O valor do limite de Roche é calculado a partir de alguns parâmetros, sobretudo do raio e da densidade do objeto principal e da espessura das estruturas que o orbitam (luas os aneis). Grosso modo, dentro do limite, a influência da força gravitacional do corpo maior impede que os fragmentos de matéria em sua órbita se juntem e formem uma lua. Há apenas uma ou duas exceções conhecidas a essa regra.
Nesse caso, o padrão dominante é que surja um anel em volta do corpo maior. Fora do limite de Roche, os pedaços de matéria são capazes de agregar e gerar luas. O próprio Quaoar tem um satélite natural, Weywot, que obedece a essa fórmula.
Quando um satélite ou um cometa cruza o limite de Roche de um planeta, ele tende a se desintegrar por ação da gravidade do objeto maior. Em julho de 1992, o cometa Shoemaker–Levy 9 se fragmentou em mais de 20 partes ao adentrar o limite de Roche de Júpiter. Dois anos depois, seus pedaços se chocaram contra o planeta.
Saturno, um dos planetas do Sistema Solar, tem o maior e mais espetacular sistema de anéis. Urano, Júpiter e Netuno também apresentam essas estruturas circulares em seu entorno. Neste século, anéis têm sido encontrados em outros tipos de objetos, como planetas extrassolares, luas, estrelas e outros corpos celestes.
Em 2013, Ribas foi o autor principal de um trabalho que descobriu o primeiro anel em torno de um asteroide que se situa entre as órbitas de Saturno e Urano, um objeto de 250 km de diâmetro denominado Chariklo. “Mas aquele anel está dentro do limite de Roche”, comenta o astrofísico da UTFPR.
Por ora, os astrofísicos não têm explicação para a localização tão afastada do anel de Quaoar. Uma possibilidade é haver alguma influência gravitacional sobre o sistema que impeça os pedaços do anel de se juntarem e gerar, como se esperaria, um satélite natural. Isso poderia ser causado por uma irregularidade de Quaoar, por sua lua Weywot, ou ainda por um pequeno satélite desconhecido.

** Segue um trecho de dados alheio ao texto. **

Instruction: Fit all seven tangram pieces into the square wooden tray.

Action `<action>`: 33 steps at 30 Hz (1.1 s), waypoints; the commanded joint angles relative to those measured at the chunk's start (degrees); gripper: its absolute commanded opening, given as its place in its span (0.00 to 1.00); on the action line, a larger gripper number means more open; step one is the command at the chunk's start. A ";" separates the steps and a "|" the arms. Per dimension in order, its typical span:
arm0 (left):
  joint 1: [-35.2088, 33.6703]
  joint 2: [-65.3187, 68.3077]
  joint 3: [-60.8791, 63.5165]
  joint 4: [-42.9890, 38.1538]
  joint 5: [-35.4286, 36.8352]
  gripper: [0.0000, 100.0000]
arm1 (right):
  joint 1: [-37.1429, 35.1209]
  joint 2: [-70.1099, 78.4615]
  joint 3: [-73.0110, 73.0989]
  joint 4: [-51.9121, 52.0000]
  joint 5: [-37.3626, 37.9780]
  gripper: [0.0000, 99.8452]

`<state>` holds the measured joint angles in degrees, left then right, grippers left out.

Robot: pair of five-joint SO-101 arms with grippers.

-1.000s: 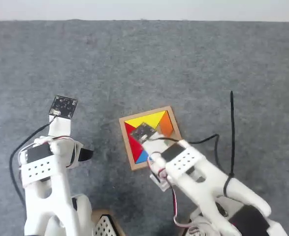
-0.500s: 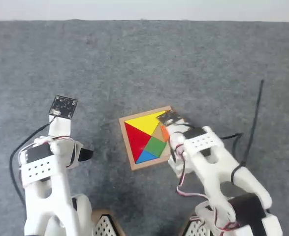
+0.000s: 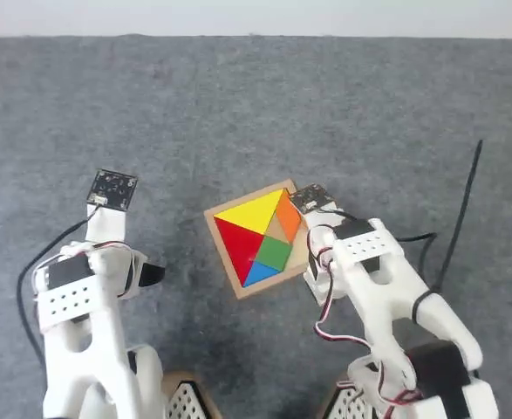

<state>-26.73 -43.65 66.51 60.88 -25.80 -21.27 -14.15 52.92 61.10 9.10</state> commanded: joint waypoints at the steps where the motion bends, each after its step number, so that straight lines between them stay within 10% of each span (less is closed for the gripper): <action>1: -0.18 -1.14 -2.33 0.18 -0.09 0.33 | 0.66 -1.80 -3.43 -1.19 0.18 0.01; 14: -0.18 -1.14 -2.33 0.18 -0.09 0.33 | 0.40 -15.52 -3.52 -0.57 8.88 0.01; 33: 0.09 -1.23 -1.27 -0.26 -0.18 0.33 | -7.43 -12.88 -13.36 -0.31 64.97 0.01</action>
<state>-26.73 -43.65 66.51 60.88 -25.80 -27.25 -27.52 43.25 59.52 69.05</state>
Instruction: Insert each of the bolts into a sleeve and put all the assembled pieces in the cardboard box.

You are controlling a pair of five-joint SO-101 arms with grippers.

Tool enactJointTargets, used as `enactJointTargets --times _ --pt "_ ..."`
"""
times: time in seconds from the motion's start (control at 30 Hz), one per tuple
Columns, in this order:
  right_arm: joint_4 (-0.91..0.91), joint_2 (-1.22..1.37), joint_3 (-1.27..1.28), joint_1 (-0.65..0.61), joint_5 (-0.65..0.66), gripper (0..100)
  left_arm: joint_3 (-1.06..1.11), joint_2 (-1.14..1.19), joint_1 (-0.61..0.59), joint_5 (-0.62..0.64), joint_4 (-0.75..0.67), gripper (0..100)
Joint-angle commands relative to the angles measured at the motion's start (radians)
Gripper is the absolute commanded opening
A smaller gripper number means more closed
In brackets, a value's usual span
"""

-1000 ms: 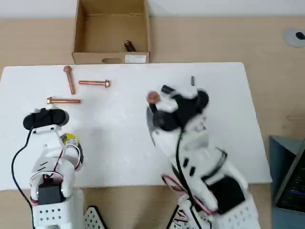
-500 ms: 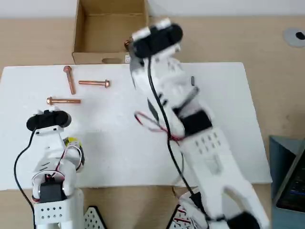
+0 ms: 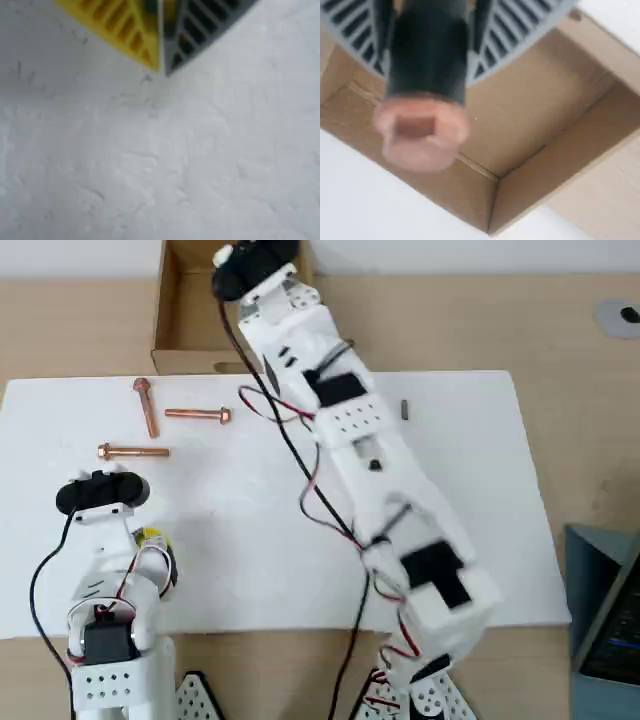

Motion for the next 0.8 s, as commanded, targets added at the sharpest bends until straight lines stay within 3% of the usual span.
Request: enactJointTargets --times 0.0,0.47,0.67,0.77 --pt "-0.041 0.110 -0.219 0.015 0.023 0.9 -0.002 -0.008 -0.006 -0.005 -0.002 0" --pt "0.032 0.510 -0.645 0.008 0.161 1.4 -0.002 -0.008 -0.006 -0.005 0.002 0" --pt "0.183 0.584 -0.776 0.012 0.155 15.0 -0.002 -0.008 -0.006 -0.005 0.002 0" --pt "0.198 0.610 -0.822 0.013 0.155 15.9 -0.002 -0.008 -0.006 -0.005 0.002 0"
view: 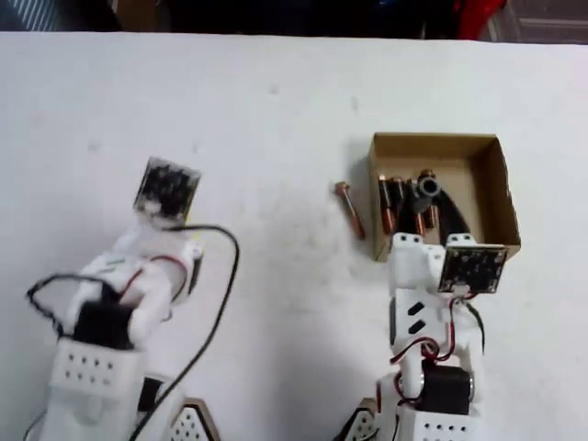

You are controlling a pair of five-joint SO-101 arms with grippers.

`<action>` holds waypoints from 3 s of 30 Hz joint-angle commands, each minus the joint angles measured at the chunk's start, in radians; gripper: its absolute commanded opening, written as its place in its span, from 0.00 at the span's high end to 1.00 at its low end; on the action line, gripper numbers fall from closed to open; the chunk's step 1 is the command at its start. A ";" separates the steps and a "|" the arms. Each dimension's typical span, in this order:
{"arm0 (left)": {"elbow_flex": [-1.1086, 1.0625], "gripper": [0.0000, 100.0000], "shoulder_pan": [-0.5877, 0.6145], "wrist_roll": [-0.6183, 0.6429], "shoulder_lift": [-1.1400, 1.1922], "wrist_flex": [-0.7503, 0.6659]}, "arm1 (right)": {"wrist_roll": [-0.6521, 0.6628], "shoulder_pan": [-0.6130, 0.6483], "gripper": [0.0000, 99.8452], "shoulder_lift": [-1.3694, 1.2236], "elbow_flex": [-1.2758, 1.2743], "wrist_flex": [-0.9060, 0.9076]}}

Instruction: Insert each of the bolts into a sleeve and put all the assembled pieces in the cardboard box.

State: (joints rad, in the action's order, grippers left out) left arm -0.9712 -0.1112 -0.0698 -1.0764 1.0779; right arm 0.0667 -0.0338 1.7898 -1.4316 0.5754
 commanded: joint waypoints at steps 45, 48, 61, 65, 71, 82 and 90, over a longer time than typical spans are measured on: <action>1.353 0.97 -0.421 0.732 1.702 -0.038 | 0.011 -0.225 0.98 0.013 -0.149 -0.208; 1.387 0.97 -0.423 0.730 1.716 -0.037 | 0.011 -0.223 0.98 0.013 -0.149 -0.208; 1.386 0.84 -0.417 0.930 1.722 -0.081 | 0.011 -0.223 0.98 0.012 -0.150 -0.206; 1.326 0.84 -0.415 0.968 1.722 -0.158 | 0.011 -0.223 0.98 0.012 -0.150 -0.206; 1.232 0.84 -0.415 1.119 1.721 -0.236 | 0.011 -0.223 0.98 0.012 -0.150 -0.206; 1.177 0.84 -0.418 1.212 1.753 -0.361 | 0.011 -0.223 0.98 0.012 -0.167 -0.209; 1.188 0.84 -0.418 1.232 1.793 -0.377 | 0.011 -0.223 0.98 0.012 -0.167 -0.208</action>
State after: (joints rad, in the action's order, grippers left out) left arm 0.1979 -0.5224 1.1515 0.7188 0.7281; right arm 0.0667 -0.2516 1.7898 -1.6126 0.3943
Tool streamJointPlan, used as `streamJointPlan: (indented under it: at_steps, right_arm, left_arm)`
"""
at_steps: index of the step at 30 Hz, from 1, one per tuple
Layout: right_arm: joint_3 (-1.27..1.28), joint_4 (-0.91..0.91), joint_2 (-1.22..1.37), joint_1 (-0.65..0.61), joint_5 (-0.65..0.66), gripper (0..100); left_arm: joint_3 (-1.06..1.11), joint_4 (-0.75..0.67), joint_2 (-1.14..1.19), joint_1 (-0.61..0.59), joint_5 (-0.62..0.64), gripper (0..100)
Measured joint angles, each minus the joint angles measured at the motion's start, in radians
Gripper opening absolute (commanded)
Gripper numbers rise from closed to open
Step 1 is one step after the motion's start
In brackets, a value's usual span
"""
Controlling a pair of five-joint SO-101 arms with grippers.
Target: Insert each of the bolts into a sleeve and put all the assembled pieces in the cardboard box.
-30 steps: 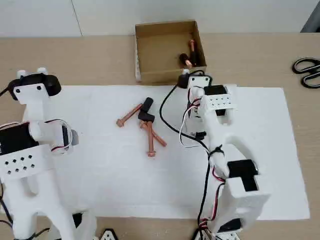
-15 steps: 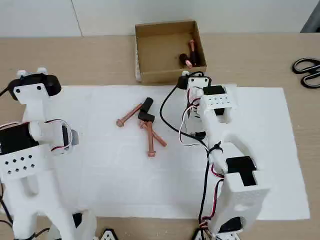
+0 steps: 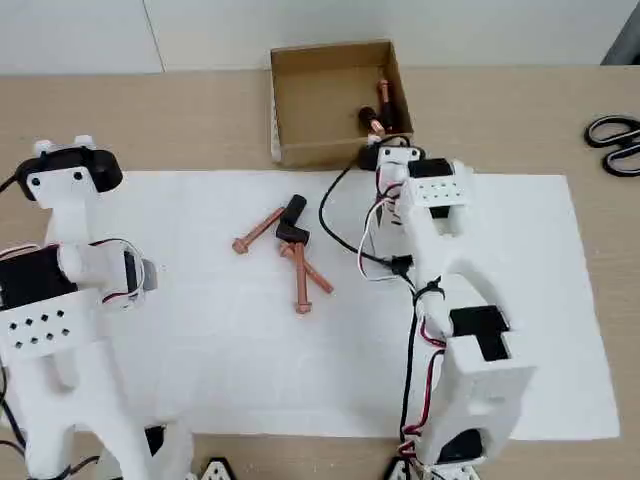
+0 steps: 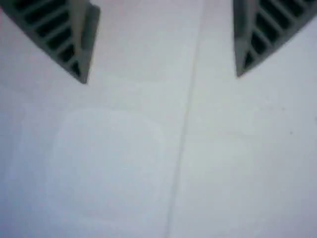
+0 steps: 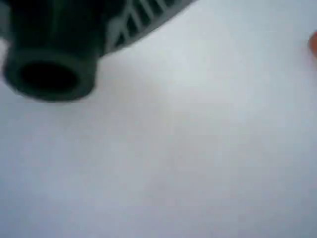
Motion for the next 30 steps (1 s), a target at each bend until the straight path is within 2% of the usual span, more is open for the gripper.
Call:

“Se for uma estrutura transitória, o anel deve desaparecer gradualmente à medida que seu material se agrega”, escreve o astrofísico Matthew Hedman, da Universidade de Idaho, nos Estados Unidos, em um artigo de comentário publicado também na quarta-feira (8/2) na Nature. “No entanto, se for de longa duração, as variações de opacidade ao longo de sua extensão podem ser rastreadas com o tempo para restringir exatamente com que rapidez o material do anel está orbitando em torno de Quaoar.”
Os brasileiros Morgado, Ribas e Sfair argumentam que os fragmentos de um anel, como o encontrado ao redor desse corpo gelado do cinturão de Kuiper, teoricamente se aglutinariam e formariam uma lua em cinco ou 10 anos. Não se sabe a idade exata de Quaoar, mas é razoável supor que exista há milhões ou mesmo bilhões de anos. “Seria quase impossível termos tido a sorte de encontrar o anel pouco antes de seus fragmentos se juntarem e darem origem a um satélite”, comenta o astrônomo da UFRJ.